Israeli cybersecurity firms alone raised a record $4.4 billion in 2025 across 130 funding rounds (YL Ventures, 2025), and the events where those deals were sourced (CyberTech Global Tel Aviv, the OurCrowd Summit in Jerusalem, Biomed Israel) collectively drew tens of thousands of international attendees who needed to follow presentations delivered in a language with only 9 million native speakers worldwide. Hebrew event translation is not a niche service. It is a structural requirement for any organization operating in one of the world’s most concentrated innovation economies, where a country of 9.5 million people generates a conference calendar that rivals nations ten times its size.

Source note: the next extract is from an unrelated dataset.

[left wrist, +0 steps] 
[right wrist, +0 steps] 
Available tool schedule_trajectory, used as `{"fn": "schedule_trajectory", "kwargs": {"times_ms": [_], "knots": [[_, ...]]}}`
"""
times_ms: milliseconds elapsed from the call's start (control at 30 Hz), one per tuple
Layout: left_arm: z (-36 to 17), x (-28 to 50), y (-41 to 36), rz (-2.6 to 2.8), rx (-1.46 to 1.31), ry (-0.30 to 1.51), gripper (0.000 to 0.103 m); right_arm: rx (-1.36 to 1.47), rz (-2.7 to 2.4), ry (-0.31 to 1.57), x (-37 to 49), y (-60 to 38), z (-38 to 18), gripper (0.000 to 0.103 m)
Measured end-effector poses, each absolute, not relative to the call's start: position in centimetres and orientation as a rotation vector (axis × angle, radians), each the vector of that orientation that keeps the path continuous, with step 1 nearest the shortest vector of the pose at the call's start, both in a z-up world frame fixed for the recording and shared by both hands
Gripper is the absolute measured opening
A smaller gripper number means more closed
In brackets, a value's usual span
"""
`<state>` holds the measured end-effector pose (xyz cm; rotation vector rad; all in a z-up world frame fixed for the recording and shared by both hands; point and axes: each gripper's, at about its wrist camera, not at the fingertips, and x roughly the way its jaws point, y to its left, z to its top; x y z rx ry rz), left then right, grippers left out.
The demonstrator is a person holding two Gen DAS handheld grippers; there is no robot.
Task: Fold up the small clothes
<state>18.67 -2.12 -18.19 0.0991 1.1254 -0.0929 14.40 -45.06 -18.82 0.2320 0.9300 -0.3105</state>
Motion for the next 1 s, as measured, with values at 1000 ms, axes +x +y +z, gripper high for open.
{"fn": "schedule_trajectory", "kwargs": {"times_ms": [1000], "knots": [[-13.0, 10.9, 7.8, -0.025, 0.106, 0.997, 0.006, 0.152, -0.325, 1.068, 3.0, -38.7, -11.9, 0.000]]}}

Israel’s MICE industry is valued at $2.19 billion in 2025 and projected to reach $3.52 billion by 2032, growing at a CAGR of 7.0% (Coherent Market Insights, 2025). IT and telecom alone account for 36.2% of MICE market share, reflecting Israel’s position as a global technology hub. High-tech represents roughly 57% of the country’s total exports, totaling $78 billion in 2024 (Israel Innovation Authority, 2025).
The Only Language That Came Back from the Dead
Hebrew’s history has no parallel in linguistics. For approximately 1,700 years, Hebrew existed exclusively as a liturgical and literary language, read in synagogues and studied by scholars, but spoken natively by no one. In the late 19th century, Eliezer Ben-Yehuda initiated what remains the only successful large-scale language revival in recorded history, transforming Hebrew from a sacred text language into a modern spoken tongue used in government, courts, universities, and daily commerce (National Geographic, 2023).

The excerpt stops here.